Attorney Nicole Anderson of Anderson Law Group sets herself apart with Wealth Counsel’s continuing education Being involved in the best professional affiliations and continuing my education is of utmost importance for me. While I am involved in many organizations, here is a brief look into my affiliation with Wealth Counsel and my current continuing education efforts this month to make me a great attorney. For over the past two years, I have been a member of WealthCounsel, LLC – a nationwide collaboration of trusts and estates attorneys and other legal, tax and business professionals. I joined WealthCounsel in order to offer my clients the most up-to-date estate planning strategies. I believe that through collaborative efforts with my colleagues, I am able to deliver the most technically up-to-date and peer-reviewed documents, advice and counsel for my clients. This week I am spending my time in Atlanta with Wealth Counsel increasing my technical knowledge so I can better assist my clients. Here I am spending my valuable time on comprehensive training for attorneys in drafting Asset Protection Trusts and related documents for clients with asset protection planning objectives and needs. Additionally, I am receiving training on irrevocable life insurance trusts (“ILIT”), intentionally-defective” irrevocable trusts and the significance of qualifying transfers to irrevocable trusts as gifts of present interest and the significance of “Crummey Gift” methods. Continuing education is critical to continued excellent service to my clients. Not only do I annually attend Wealth Counsel continuing education courses nationally, but I am also working on my masters in taxation from Chapman University School of Law. Call me at 949.715.4303 or email me at info@andersonlawgroupinc.com to talk about the technical details of these advanced planning tools. Also, please visit www. andersonlawgroupinc.com for more information on Anderson Law Group, Inc.
Anderson Law Group is located in Laguna Beach, Orange County California. Attorney Nicole Anderson of Anderson Law Group can also meet clients in Irvine, California and Newport Beach, California. Please email info@andersonlawgroupinc.com and we will promptly call you. Principal and Attorney Nicole Anderson of Anderson Law Group is an experienced estate planning attorney, trust attorney, probate attorney, asset protection attorney, business succession planning, business law and corporate attorney.
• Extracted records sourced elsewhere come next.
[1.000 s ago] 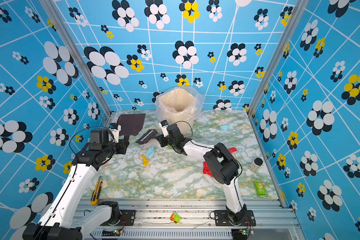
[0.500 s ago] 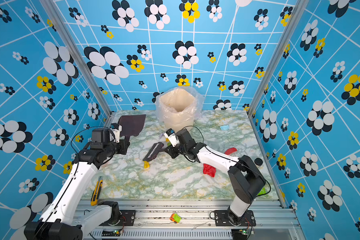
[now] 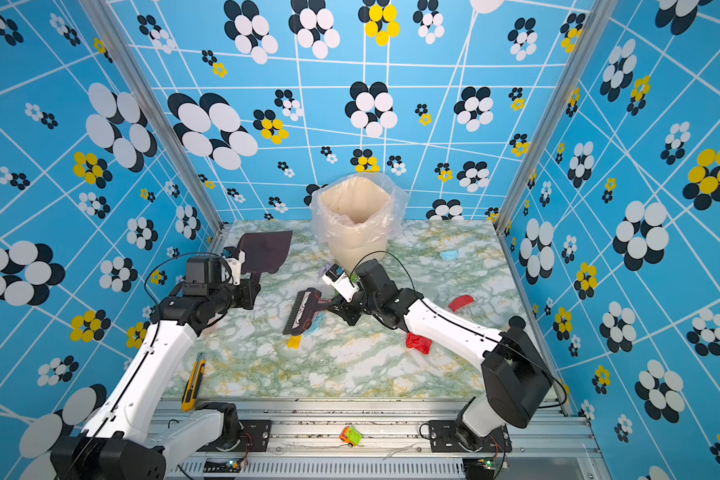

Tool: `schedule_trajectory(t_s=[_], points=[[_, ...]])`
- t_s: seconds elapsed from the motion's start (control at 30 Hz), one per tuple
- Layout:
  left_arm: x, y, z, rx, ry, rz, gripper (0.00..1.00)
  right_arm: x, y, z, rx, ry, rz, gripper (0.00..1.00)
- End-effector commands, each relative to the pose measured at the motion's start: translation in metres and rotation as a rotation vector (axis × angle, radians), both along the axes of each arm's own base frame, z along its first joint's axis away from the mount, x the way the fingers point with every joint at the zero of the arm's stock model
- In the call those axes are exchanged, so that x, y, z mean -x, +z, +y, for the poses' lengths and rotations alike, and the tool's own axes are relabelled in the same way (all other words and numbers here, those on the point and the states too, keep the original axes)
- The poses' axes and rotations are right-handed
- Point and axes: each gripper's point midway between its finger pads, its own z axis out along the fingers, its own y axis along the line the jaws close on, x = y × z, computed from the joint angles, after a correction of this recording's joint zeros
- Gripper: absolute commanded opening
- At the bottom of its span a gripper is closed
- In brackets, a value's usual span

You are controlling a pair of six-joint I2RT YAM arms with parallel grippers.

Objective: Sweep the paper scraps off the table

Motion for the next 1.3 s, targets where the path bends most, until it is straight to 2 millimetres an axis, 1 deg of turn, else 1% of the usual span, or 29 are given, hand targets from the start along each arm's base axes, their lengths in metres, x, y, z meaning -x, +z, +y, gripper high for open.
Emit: schedule_trajectory(t_s=[0.0, 0.07, 0.13, 0.23, 0.3, 0.4, 0.5, 0.57, 0.67, 0.73, 0.8, 0.97, 1.1, 1.27], points=[[0.000, 0.002, 0.004, -0.006, 0.017, -0.010, 0.00, 0.018, -0.005, 0.016, 0.033, 0.111, -0.034, 0.00], [0.000, 0.002, 0.003, -0.003, 0.014, -0.008, 0.00, 0.018, -0.011, 0.013, 0.052, 0.098, -0.031, 0.00], [0.000, 0.000, 0.003, -0.003, 0.013, -0.004, 0.00, 0.017, -0.017, 0.004, 0.093, 0.068, -0.043, 0.00], [0.000, -0.001, 0.003, -0.004, 0.010, -0.001, 0.00, 0.014, -0.027, -0.018, 0.182, 0.020, -0.057, 0.00], [0.000, -0.003, 0.002, -0.002, 0.008, 0.002, 0.00, 0.014, -0.028, -0.032, 0.207, -0.007, -0.050, 0.00], [-0.001, -0.004, 0.000, 0.005, 0.000, 0.002, 0.00, 0.007, -0.027, -0.058, 0.227, -0.090, -0.060, 0.00], [-0.002, -0.006, -0.002, 0.011, -0.011, 0.008, 0.00, -0.002, -0.023, -0.087, 0.262, -0.179, -0.081, 0.00], [-0.002, -0.008, -0.003, 0.012, -0.017, 0.014, 0.00, -0.006, -0.014, -0.105, 0.273, -0.227, -0.110, 0.00], [-0.003, -0.010, -0.005, 0.012, -0.022, 0.018, 0.00, -0.005, 0.006, -0.118, 0.241, -0.250, -0.155, 0.00], [-0.004, -0.012, -0.005, 0.013, -0.023, 0.021, 0.00, -0.002, 0.017, -0.120, 0.218, -0.245, -0.173, 0.00], [-0.005, -0.012, -0.006, 0.016, -0.028, 0.022, 0.00, 0.002, 0.026, -0.117, 0.195, -0.224, -0.174, 0.00], [-0.005, -0.015, -0.011, 0.019, -0.045, 0.030, 0.00, 0.010, 0.041, -0.098, 0.089, -0.152, -0.143, 0.00], [-0.003, -0.020, -0.014, 0.018, -0.055, 0.043, 0.00, 0.015, 0.041, -0.080, 0.017, -0.105, -0.131, 0.00], [-0.002, -0.027, -0.016, 0.016, -0.059, 0.064, 0.00, 0.022, 0.023, -0.064, 0.062, -0.063, -0.127, 0.00]])
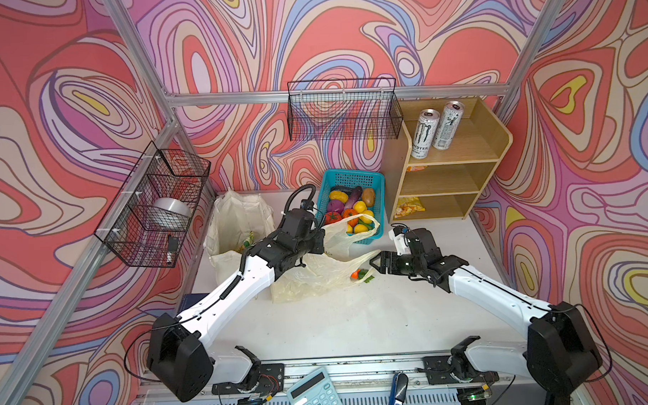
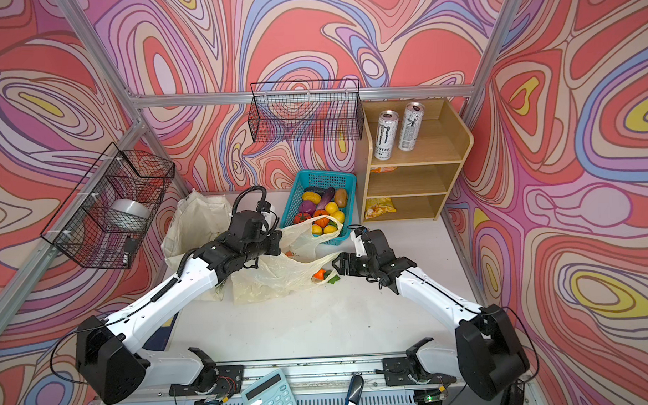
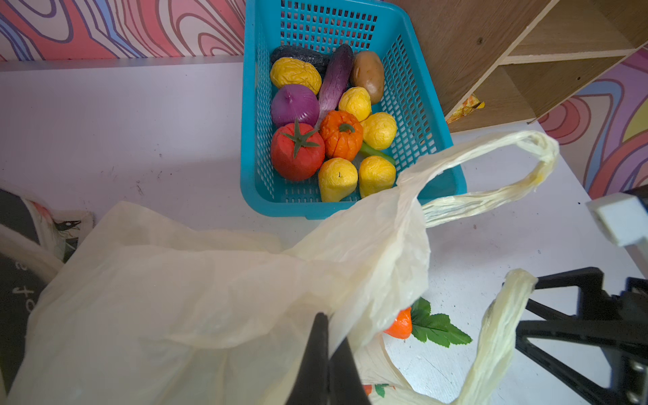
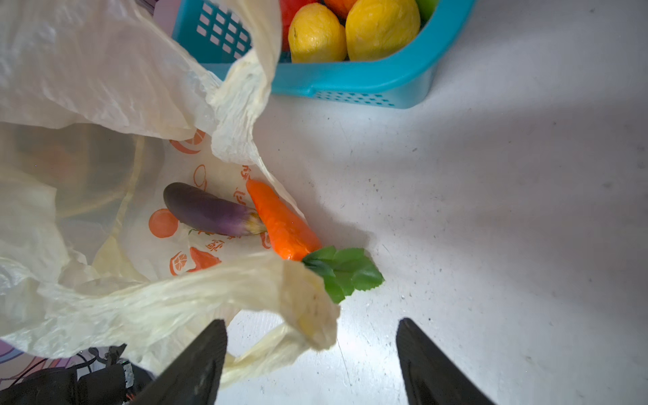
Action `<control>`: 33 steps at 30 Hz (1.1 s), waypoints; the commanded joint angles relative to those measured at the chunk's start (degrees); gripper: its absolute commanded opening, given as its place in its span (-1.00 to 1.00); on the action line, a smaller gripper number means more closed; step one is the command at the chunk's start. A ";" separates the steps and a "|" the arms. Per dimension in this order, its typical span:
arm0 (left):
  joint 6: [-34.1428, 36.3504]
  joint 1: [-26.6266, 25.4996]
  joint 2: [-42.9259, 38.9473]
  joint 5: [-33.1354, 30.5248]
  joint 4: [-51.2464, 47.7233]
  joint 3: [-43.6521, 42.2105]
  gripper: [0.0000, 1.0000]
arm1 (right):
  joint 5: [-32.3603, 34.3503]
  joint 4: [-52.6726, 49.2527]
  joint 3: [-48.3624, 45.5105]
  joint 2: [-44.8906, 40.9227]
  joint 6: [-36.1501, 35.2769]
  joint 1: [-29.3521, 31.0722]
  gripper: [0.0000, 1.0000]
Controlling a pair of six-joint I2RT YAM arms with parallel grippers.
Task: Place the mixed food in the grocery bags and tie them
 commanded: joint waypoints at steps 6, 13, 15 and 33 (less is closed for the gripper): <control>-0.22 0.30 -0.85 0.74 1.62 1.28 -1.00 | 3.86 5.20 6.44 6.01 1.02 -1.64 -0.87; -2.23 0.30 -4.72 -0.42 5.60 1.19 -1.00 | 10.75 -4.61 23.16 3.53 -2.52 -4.78 -1.00; -3.13 0.30 -6.74 -0.76 8.87 0.00 -1.00 | 10.66 -6.96 29.26 3.54 -3.50 -4.79 -1.00; -6.45 0.29 -19.02 -2.26 15.08 -17.37 0.44 | 0.00 -6.39 38.19 1.97 -7.52 -4.78 -1.00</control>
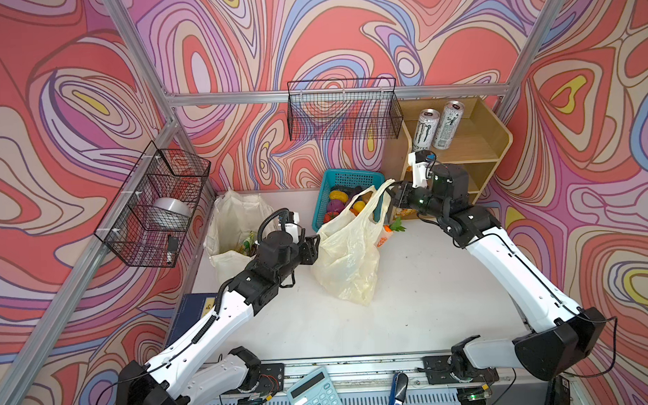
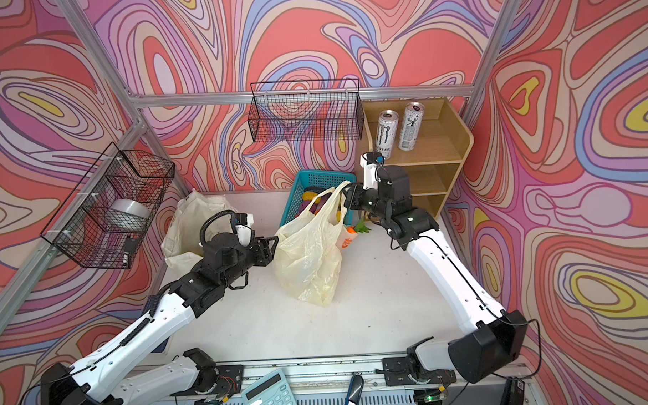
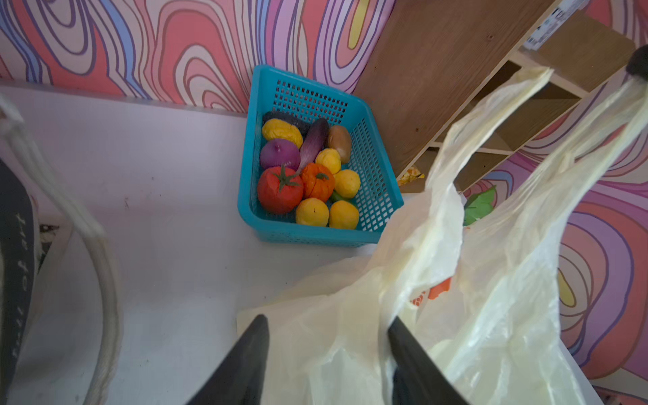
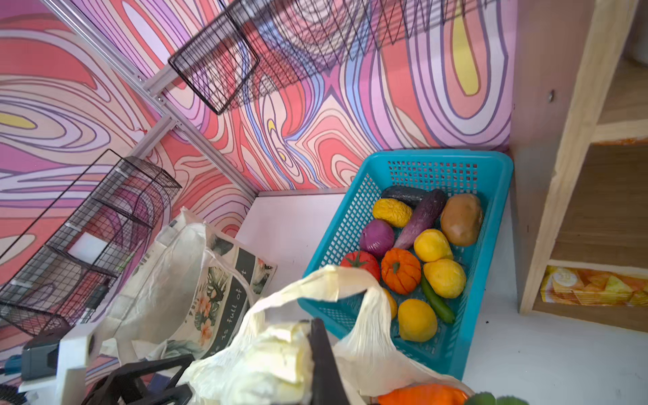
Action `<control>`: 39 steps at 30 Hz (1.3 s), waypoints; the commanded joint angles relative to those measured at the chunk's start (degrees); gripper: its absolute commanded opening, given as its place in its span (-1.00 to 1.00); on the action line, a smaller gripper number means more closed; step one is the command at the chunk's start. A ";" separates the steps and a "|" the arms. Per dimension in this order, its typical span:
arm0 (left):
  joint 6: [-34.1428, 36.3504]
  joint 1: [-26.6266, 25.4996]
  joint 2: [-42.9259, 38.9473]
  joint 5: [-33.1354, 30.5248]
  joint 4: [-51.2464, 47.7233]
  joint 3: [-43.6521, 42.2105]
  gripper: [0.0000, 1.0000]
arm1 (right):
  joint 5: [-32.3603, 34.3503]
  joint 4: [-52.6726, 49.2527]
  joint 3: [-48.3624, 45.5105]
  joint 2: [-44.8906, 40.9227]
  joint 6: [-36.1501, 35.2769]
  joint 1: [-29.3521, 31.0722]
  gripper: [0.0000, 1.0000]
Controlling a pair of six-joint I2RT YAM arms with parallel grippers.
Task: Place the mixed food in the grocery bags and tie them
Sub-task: 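Lift both bag handles upward with both grippers, raising the bag upright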
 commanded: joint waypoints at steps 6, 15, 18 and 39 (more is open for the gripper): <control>3.88 0.29 -0.67 -3.60 -2.22 5.95 0.66 | -8.35 0.62 3.43 -1.38 -7.13 -0.15 -1.00; 12.15 0.29 4.73 -2.58 -4.77 18.82 0.95 | -12.14 -0.03 6.17 -1.74 -9.42 -0.15 -1.00; 15.57 0.38 8.48 -2.70 -7.32 23.31 0.99 | -12.72 0.05 6.37 -1.80 -9.43 -0.15 -1.00; 17.58 9.34 39.53 19.11 -24.98 56.38 1.00 | -13.21 1.46 3.46 -2.49 -9.41 -0.17 -1.00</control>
Please feel free to contact our office at 949.715.4303 if you or a family member is in need of legal assistance with California Probate and Estates, Orange County California Estate Planning and Asset Protection, Orange County California Business and Corporate Law, Orange County California Business Entity formation, Orange County California Business Succession Planning and Buy-Sell Agreements, Orange County California Business Contracts, Employment Agreements, Orange County California Art Law, Orange County California Wills and Trusts and Estates, Elder law, California Medical Assistance Planning and Eligibility (Medicaid), Nursing Home Planning, Guardianships or Conservatorships, or Real Estate transactions for second homes, rental property, or family vacation homes. Cities served within Orange County, San Diego County, Los Angeles County, Riverside County and San Bernardino County. For client convenience, Attorney Nicole Anderson also offers flexible scheduling. In addition to day appointments, evening and weekend Probate, Estate Planning, Living Trust Planning, Wealth Planning, Asset Protection Planning, Business Planning, Corporate Planning, and Business Succession Planning appointments are available upon request. Home, Nursing Home, and Hospital consultations are also available. The California Law Firm of Anderson Law Group focuses on California and Orange County estate planning, wills, trusts, estates, probate administration, asset protection, medical assistance planning, medical planning & eligibility, elder law, business succession planning, corporate law, family limited partnerships, real estate and transactional law. The hiring of a lawyer is an important decision that should not be based solely upon advertisements. Before you decide, call Anderson Law Group at 949.715.4303, ask us to send you free written information about our qualifications and experience or look at the “About Us” tab on www.andersonlawgroupinc.com.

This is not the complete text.